La troisième est que le patrimoine des criminels ou de l'organisation, peuvent par exemple s'il
s'agit d'immeubles, se trouver à l'étranger et dans ce cas l'identification peut apparaître plus
performante si elle est réalisée au travers des réseaux de la coopération policière et judiciaire. Audelà des biens immeubles il existe aussi des biens meubles de grande valeur qui peuvent ne pas
être identifiables par la voie fiscale (tableaux, meubles d'antiquité, or, bijoux...).
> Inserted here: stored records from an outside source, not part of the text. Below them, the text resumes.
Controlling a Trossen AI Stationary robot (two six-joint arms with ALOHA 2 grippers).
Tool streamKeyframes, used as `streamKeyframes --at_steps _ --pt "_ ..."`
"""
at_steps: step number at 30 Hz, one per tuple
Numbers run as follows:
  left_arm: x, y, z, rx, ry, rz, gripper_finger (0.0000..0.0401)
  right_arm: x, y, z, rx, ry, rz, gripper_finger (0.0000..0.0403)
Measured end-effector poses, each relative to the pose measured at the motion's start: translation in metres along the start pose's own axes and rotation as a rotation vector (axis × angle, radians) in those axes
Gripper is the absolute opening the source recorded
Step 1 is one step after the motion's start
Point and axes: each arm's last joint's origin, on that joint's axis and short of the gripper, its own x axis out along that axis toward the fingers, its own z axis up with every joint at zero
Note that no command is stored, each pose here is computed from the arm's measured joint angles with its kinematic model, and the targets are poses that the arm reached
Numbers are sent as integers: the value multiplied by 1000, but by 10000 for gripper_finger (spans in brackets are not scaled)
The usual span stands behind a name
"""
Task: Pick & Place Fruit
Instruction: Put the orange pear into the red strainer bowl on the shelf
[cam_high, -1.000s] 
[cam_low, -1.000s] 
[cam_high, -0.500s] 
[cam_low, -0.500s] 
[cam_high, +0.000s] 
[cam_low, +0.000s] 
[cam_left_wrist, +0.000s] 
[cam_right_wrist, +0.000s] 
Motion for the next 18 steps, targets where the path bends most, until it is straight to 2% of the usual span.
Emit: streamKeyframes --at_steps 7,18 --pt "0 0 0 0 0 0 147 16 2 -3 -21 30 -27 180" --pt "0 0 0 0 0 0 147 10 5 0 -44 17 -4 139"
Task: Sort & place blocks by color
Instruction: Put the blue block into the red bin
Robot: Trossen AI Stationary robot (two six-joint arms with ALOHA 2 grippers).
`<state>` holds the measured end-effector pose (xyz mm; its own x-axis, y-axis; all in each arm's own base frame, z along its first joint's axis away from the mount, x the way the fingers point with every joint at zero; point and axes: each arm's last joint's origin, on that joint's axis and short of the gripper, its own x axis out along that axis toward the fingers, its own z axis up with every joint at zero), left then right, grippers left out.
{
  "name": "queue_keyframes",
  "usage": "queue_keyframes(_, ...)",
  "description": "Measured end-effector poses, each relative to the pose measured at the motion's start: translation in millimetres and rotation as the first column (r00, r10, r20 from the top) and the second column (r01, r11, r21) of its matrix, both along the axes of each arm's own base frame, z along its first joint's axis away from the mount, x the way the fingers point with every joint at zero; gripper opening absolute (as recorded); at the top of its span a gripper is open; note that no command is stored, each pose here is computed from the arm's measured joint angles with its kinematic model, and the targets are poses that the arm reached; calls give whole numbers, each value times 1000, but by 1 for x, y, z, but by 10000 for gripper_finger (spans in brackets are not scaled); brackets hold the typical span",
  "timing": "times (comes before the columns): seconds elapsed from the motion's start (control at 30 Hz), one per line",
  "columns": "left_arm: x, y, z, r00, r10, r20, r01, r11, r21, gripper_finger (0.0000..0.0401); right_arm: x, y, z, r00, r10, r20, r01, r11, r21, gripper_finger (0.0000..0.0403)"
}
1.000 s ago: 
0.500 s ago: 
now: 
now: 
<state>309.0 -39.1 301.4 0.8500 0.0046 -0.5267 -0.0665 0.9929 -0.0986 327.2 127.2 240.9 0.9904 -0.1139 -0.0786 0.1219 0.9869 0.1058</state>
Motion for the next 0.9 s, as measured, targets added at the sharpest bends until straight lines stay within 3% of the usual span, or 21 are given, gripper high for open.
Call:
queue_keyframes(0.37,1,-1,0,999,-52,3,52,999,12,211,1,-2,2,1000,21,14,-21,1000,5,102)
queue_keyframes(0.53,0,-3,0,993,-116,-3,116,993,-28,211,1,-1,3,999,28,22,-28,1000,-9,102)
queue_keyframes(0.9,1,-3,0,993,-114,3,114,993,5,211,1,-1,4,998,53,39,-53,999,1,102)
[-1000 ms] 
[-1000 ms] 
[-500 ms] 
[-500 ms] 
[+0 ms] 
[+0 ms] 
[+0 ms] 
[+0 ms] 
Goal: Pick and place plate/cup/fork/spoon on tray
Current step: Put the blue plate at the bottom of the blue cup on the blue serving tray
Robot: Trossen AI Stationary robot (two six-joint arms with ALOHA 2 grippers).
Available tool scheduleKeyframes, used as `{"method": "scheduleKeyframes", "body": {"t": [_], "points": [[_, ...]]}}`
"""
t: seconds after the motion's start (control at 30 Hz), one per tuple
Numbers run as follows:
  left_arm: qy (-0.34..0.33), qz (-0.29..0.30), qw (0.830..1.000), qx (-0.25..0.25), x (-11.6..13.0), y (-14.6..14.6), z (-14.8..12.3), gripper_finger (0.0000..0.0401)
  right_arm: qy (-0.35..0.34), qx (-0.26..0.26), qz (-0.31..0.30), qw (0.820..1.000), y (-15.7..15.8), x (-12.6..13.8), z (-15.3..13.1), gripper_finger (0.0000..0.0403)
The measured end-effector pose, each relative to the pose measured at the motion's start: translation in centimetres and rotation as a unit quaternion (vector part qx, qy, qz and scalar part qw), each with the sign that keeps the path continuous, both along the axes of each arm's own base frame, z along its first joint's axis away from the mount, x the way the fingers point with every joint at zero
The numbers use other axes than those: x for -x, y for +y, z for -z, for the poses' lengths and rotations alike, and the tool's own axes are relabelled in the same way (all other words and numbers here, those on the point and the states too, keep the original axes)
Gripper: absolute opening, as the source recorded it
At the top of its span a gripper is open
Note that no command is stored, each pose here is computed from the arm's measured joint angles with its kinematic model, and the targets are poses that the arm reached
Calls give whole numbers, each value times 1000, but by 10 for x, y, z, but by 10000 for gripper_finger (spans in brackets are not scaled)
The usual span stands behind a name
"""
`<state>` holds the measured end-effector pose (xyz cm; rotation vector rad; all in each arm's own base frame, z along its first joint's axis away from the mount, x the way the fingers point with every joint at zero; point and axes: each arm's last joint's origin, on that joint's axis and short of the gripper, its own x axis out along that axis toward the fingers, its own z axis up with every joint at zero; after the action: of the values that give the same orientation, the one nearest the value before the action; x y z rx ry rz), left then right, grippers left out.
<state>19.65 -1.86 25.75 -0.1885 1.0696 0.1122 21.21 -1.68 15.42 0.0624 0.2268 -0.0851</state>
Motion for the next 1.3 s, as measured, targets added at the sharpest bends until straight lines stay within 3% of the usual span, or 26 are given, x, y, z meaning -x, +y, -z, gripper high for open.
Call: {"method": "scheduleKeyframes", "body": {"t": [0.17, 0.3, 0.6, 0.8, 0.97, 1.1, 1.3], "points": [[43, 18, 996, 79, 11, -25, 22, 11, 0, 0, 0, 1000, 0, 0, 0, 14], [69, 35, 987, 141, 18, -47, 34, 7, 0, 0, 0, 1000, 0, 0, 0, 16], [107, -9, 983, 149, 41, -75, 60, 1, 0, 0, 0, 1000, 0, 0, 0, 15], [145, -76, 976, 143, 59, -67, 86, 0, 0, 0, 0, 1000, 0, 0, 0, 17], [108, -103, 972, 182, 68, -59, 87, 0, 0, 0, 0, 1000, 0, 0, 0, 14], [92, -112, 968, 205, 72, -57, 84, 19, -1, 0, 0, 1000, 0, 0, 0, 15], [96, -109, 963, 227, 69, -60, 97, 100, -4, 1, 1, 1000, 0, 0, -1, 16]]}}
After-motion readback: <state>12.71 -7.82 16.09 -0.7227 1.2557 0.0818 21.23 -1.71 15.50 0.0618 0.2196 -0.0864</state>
Ce patrimoine
peut aussi reposer sur l'acquisition de valeurs mobilières représentant un investissement financier
dans une structure commerciale ou industrielle française ou étrangère réalisé directement ou
indirectement par l'intermédiaire de prête noms (personne morale de droit commercial ou civil ou
personne physique dit prête-nom) et là encore l'identification par la voie judiciaire apparaît
certainement plus performante.
La quatrième est basée sur l'intérêt de la gestion du temps. Il apparaît préférable afin d'éviter de
rallonger le délai d'instruction basé sur le problème de l'identification des biens d'origine
criminelle, de débuter le travail d'identification dès le début de l'enquête et ce en complémentarité
du travail des enquêteurs dans la cohérence d'une seule chaîne hiérarchique.
Enfin, il est à noter qu'EUROPOL envisage de créer une structure de soutien à l'identification des
bien patrimoniaux des organisations criminelles, et qu'il serait utile, à l'instar de ce qui se met en
place dans certains pays actuellement tels la Belgique ou la Hollande, que la France dispose
aussi, au sein de la Direction Centrale de la Police Judiciaire, d'un interlocuteur national
spécialisé à l'égard d'EUROPOL.
Au regard de l'ensemble de ces paramètres, il serait certainement très utile, et dans la logique de
ce qui se mettra en place dans le cadre de la loi PERBEN tel que déjà cité, qu'une unité spécifique
en charge de l'identification des biens d'origine illégale soit créée au sein de l'Office Central pour
la Répression de la Grande Délinquance Financière. Cet Office, de composition
pluridisciplinaire, (affectation en son sein d'inspecteurs des Impôts, rattachés à la Brigade
Nationale d'Enquête Économique susceptibles d'assurer un interface avec leur administration
d'origine, et militaires de la gendarmerie dont un Officier de Liaison susceptible d'assurer lui
aussi l'interface avec les services d'investigations de la gendarmerie) pourrait ainsi effectuer en
relation avec les autorités judiciaires un travail extrêmement performant dans ce type d'activité.
La mise en place d'une telle unité spécialisée nécessiterait l'affectation de 12 fonctionnaires, 8
policiers, 2 militaires de la gendarmerie et 2 inspecteurs des impôts au titre pour ces derniers d'un
renfort des agents de la BNEE sur le site de la Direction Centrale de la Police Judiciaire, SousDirection des Affaires Économiques Financières à NANTERRE.